Локруа не заставил себя ждать. Вскоре он вышел из ворот, подошел к машине, расплатился с женщиной-водителем, пожелал ей счастливого рождества. И только после этого Алексия вылезла из машины, не желая шокировать Патрика своим внешним видом при свидетелях. К чести его, надо сказать, он не стал расспрашивать девушку, почему она звонит с чужого номера, почему просит заплатить за нее и голос так предательски дрожит. Просто не хотел ставить её в неудобное положение своими расспросами.
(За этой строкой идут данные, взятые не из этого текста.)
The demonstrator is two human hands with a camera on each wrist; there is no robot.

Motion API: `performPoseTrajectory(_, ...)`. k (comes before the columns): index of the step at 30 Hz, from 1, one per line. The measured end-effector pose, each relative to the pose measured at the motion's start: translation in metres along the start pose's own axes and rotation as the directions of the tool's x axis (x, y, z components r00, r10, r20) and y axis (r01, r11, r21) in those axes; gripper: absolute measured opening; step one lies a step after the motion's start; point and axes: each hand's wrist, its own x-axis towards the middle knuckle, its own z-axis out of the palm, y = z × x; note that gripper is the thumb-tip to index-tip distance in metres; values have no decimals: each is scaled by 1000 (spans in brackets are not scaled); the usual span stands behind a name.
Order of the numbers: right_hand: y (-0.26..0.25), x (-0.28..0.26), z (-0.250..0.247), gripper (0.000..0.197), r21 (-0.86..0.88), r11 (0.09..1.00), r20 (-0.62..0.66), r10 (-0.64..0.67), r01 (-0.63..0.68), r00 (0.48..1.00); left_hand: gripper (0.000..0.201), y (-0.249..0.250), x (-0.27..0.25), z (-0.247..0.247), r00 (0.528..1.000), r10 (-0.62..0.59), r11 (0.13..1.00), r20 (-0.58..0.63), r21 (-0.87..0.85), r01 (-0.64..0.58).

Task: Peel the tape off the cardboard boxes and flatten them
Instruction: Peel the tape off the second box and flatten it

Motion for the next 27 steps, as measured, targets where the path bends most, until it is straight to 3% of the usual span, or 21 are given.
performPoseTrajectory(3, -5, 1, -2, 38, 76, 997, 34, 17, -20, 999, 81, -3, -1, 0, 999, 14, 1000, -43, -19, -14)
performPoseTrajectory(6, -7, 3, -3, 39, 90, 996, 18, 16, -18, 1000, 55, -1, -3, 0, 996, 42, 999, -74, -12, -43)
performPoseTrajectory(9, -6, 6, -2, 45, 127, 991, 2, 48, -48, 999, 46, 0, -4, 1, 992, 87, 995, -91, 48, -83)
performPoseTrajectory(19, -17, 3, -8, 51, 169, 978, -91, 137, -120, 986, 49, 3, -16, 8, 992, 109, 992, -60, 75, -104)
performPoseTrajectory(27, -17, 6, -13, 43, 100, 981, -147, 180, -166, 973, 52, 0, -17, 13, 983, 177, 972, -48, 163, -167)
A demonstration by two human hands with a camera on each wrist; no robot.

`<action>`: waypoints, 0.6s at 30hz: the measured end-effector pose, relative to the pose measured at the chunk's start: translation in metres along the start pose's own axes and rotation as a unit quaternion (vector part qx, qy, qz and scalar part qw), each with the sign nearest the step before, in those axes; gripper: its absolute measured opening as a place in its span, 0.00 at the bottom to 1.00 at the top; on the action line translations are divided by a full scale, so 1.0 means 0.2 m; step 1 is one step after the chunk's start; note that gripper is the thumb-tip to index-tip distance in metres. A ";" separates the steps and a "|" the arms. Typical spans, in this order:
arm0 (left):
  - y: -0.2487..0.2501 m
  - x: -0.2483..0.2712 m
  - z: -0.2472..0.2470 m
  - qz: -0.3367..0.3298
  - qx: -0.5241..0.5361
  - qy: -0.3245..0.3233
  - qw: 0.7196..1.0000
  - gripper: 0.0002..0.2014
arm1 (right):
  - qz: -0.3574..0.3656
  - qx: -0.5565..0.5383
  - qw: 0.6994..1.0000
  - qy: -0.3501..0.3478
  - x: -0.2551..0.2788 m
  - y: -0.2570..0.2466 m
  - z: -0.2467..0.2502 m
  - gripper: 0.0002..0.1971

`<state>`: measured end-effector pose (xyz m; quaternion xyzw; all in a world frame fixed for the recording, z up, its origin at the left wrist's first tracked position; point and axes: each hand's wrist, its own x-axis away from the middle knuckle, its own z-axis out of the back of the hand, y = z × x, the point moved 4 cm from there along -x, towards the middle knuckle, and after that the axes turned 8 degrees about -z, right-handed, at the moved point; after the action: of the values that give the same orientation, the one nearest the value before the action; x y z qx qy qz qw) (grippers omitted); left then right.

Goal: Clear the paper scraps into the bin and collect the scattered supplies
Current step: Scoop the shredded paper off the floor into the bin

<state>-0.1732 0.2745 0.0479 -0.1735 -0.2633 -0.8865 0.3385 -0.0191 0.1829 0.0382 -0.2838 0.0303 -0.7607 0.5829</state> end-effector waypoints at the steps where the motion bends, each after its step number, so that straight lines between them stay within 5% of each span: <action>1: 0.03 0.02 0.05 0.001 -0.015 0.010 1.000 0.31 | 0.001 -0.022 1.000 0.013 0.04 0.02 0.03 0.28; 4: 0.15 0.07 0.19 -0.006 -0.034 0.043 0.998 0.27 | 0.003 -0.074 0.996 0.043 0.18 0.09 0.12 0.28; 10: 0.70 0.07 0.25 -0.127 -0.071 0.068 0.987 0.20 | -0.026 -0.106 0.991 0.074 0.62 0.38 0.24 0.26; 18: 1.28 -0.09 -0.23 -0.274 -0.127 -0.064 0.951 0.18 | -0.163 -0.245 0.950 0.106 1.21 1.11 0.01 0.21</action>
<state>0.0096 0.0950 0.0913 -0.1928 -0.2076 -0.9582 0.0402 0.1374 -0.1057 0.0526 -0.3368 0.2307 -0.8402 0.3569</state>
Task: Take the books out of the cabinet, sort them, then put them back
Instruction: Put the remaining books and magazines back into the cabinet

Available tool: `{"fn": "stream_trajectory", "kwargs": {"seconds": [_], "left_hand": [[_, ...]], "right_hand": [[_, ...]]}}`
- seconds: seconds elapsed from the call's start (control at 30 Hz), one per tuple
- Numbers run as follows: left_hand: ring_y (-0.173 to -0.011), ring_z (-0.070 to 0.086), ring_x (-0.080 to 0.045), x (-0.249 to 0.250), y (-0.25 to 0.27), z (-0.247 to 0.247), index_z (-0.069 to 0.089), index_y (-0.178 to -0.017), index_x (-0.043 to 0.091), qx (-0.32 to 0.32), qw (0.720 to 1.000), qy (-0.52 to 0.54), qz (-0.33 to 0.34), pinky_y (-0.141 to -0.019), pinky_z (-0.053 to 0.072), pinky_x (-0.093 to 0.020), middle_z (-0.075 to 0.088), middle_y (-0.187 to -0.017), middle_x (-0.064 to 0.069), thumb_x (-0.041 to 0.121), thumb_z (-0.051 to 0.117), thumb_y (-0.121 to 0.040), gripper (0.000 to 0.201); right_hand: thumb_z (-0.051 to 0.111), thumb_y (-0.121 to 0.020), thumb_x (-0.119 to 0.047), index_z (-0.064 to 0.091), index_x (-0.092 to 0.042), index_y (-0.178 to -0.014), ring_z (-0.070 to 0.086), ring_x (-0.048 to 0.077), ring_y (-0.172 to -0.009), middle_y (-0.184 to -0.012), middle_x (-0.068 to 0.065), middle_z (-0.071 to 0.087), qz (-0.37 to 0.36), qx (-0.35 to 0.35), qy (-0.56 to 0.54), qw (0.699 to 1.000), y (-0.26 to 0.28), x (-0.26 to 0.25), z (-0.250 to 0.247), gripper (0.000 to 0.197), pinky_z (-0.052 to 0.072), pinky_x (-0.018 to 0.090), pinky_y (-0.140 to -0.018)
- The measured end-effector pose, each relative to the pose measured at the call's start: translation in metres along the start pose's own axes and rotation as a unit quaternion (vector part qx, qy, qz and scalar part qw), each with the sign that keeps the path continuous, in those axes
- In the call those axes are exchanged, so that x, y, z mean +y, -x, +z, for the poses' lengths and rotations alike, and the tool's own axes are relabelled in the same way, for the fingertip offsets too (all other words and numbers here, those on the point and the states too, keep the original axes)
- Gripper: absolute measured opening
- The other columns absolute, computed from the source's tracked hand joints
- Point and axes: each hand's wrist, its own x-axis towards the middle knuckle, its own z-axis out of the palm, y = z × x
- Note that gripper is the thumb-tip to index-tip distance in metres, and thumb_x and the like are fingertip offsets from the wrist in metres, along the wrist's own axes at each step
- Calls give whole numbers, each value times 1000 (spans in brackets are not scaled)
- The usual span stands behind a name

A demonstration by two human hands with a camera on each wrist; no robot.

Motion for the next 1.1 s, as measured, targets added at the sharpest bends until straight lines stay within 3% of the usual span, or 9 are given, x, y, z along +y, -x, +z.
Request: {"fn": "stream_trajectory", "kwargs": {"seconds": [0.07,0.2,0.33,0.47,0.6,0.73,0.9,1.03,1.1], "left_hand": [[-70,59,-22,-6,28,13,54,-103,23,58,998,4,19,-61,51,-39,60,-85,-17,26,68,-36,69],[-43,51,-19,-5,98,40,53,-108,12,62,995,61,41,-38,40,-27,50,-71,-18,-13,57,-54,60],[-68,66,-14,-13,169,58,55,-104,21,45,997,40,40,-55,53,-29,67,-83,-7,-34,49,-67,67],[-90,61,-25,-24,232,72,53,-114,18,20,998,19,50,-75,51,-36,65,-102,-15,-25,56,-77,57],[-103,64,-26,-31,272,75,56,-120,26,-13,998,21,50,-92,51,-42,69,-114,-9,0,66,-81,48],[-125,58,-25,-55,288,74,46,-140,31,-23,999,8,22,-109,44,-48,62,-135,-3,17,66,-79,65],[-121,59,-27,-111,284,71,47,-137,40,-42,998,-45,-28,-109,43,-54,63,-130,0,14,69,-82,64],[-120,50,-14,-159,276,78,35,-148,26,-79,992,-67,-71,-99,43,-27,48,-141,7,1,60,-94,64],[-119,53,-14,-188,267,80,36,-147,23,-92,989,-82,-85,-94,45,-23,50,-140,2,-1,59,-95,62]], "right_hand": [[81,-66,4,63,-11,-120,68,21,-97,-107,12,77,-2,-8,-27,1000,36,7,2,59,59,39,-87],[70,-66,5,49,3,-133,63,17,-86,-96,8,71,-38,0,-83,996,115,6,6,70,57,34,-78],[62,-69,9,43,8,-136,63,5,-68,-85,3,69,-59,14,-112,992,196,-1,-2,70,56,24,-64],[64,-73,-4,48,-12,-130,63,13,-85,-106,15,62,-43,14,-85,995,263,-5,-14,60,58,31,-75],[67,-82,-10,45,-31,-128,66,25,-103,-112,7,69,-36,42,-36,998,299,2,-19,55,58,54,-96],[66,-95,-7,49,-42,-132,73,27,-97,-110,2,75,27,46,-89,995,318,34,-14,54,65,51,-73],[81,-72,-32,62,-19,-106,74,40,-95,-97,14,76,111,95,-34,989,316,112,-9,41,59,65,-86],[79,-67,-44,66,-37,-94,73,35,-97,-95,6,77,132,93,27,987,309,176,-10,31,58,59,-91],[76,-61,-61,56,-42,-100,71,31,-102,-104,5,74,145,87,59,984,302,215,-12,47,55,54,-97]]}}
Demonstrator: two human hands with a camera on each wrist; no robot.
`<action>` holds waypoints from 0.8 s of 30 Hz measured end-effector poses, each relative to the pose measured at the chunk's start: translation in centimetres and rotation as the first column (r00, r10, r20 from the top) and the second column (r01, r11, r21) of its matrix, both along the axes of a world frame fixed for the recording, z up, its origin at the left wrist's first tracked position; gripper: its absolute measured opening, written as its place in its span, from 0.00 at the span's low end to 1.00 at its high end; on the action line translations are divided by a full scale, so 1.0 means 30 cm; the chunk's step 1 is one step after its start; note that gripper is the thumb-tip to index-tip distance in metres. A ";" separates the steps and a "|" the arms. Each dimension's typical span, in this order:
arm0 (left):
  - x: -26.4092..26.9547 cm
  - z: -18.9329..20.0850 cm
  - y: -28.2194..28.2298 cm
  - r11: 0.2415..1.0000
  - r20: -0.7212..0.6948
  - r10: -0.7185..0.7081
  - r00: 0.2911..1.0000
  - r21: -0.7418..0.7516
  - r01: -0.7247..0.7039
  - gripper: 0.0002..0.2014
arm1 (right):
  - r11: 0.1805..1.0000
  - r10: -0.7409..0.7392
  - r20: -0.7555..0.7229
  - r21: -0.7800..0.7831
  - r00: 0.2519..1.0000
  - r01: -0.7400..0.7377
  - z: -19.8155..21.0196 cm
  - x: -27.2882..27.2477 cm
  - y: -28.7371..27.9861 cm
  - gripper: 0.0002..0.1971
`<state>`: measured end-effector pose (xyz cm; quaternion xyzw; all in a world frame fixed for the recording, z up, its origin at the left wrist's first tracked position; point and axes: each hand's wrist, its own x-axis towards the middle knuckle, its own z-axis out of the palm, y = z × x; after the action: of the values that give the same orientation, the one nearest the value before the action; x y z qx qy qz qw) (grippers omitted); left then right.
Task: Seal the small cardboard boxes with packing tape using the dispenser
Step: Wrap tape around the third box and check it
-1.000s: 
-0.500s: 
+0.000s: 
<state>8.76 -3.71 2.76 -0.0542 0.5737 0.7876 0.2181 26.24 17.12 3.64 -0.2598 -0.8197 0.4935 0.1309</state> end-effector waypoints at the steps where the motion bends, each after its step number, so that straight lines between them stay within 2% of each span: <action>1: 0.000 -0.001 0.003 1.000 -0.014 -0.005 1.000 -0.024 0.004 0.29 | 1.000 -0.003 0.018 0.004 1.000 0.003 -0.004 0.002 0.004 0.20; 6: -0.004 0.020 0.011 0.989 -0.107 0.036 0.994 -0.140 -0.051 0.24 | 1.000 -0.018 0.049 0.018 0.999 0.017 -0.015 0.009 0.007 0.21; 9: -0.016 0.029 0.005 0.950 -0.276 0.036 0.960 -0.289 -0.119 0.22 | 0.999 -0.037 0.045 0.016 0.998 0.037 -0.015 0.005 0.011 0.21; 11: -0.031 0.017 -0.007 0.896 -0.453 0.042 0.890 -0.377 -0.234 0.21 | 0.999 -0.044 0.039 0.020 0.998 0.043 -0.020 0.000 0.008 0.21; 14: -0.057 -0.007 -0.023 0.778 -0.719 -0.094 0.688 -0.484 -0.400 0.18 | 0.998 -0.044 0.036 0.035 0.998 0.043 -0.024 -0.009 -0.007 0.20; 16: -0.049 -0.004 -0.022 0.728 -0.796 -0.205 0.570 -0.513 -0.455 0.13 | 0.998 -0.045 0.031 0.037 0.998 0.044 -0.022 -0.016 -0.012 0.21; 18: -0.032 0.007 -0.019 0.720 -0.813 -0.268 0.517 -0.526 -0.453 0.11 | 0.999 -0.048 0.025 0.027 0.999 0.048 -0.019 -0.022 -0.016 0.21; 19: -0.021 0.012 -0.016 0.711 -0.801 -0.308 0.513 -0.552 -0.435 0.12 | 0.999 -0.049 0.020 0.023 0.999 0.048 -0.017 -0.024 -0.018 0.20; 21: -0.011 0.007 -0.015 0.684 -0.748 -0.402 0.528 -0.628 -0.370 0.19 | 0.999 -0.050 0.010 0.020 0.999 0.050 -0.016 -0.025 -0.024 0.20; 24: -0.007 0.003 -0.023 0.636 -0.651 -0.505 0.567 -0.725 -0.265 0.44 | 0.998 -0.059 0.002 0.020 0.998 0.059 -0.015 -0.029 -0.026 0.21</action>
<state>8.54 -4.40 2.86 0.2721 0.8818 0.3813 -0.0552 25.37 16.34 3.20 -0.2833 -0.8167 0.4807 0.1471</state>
Он и после её появления на улице, не стал учинять допрос. Только, оказавшись в доме, прижал её к себе и произнес обеспокоенно:
– Алекс, девочка моя, что с тобой произошло?
– Дай мне выпить, – тихо ответила она.
До сих пор не получалось прийти в себя. Нервы были на пределе. И объятия неожиданно заставили вздрогнуть. Вновь вспомнились те отвратительные прикосновения и поцелуи. Не менее, а то и более отвратительные, чем прикосновения.
– Понятно, – процедил он задумчиво.
На время оставил девушку в одиночестве, направился в гостиную, вернулся с начатой бутылкой коньяка, и без слов потянул девушку наверх.
– У тёти праздник. Она его встречает вместе со своими друзьями и подругами, – говорил он. – Внизу нам поговорить нереально, всё время будут мешать. Думаю, что тебе свидетели сейчас не нужны.
– Не нужны, – подтвердила Алексия, крепче сжимая руку Локруа. – Можно тебя кое о чём попросить? Мне нужен телефон. Хочу позвонить маме, а свой оставила дома.
– Это всё из-за него? – спросил Патрик, обернувшись.
– Из-за кого?
– Из-за твоего отчима?
– Да. Он пытался меня изнасиловать, – пробормотала Хейворт так тихо, что сама едва различала свои слова.
Но Патрику и говорить ни о чем не надо было. Он все понял сам. Одного взгляда на девушку было достаточно для того, чтобы все события вечера перестали быть для него загадкой. Разорванное платье, мягкие тапочки на ногах, растрепанная прическа и вновь синяки, проступавшие на запястьях. Даже несколько капель крови на платье не остались незамеченными для Патрика.